Sans pouvoir déterminer la date exacte de cet événement, on peut le placer au commencement du XVe siècle.

A cette époque Bertrandou d'Abzac tenait, pour le compte des Anglais, le château de Berbiguières[478].

Cette forteresse, qui occupait sur les bords de la Dordogne un point stratégique important, permettait aux Anglais, qui en étaient les maîtres, d'étendre leur domination sur les villes voisines, et Tarde est dans le vrai, en constatant qu'en 1417, les Anglais occupaient un grand nombre de places dans notre région[479].

Cette situation se maintint quelques années : la France divisée semblait devoir devenir anglaise ; la folie de son roi, les discussions intérieures, la mettaient sans défenseau pouvoir des Anglais. Mais bientôt, le patriotisme français, réveillé à la voix de la pucelle, le siège d'Orléans est levé, et sur tous les points un grand effort est tenté pour chasser les Anglais des places qu'ils occupaient encore en France. A la suite d'un long siège, Belvès redevint français, le 16 septembre 1442, il fut repris sur les Anglais par Jean de Bretagne, après la capitulation de la garnison anglaise[480].

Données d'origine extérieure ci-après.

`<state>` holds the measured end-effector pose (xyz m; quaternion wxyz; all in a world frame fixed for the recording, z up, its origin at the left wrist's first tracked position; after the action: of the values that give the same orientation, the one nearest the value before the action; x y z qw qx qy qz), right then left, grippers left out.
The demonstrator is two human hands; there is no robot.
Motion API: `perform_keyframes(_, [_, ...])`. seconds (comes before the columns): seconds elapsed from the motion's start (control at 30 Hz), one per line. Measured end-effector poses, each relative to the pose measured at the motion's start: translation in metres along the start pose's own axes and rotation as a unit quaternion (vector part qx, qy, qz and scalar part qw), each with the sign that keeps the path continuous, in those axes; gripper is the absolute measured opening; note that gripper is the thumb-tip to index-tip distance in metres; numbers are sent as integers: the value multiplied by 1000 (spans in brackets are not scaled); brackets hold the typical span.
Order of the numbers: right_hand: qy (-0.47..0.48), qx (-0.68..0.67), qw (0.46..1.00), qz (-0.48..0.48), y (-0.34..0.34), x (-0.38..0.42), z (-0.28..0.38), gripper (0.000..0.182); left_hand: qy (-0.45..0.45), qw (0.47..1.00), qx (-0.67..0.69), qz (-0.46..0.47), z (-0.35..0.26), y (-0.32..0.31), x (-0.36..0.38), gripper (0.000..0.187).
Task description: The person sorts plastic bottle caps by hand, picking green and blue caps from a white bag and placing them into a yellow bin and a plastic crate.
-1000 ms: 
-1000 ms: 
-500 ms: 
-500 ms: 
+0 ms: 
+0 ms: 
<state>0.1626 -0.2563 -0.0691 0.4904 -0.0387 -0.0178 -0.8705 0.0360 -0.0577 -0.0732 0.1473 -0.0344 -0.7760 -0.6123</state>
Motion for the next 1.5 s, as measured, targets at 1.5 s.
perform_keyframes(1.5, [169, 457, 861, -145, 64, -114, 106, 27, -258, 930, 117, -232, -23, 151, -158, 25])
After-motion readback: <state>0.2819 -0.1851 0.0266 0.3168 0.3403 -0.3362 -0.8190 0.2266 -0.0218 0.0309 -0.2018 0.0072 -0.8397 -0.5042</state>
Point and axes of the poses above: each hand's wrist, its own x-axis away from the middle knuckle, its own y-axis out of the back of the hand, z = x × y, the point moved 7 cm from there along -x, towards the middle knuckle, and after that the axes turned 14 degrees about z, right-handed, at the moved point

L'instrument de ce grand événement nous a été conservé: nous en donnons ici la transcription, d'après la copie vidimée, faisant partie du fonds Périgord, à la Bibliothèque nationale[481].

Nous, Jean de Bretagne, comte de Penthièvre et de Périgord, vicomte de Limoges, etc., Pierre, comte de Beaufort, vicomte de Turenne, seigneur de Limeuil, Jacques, seigneur de Pons, vicomte de Turenne, à tous ceux que ces présentes verront et oirront, salut.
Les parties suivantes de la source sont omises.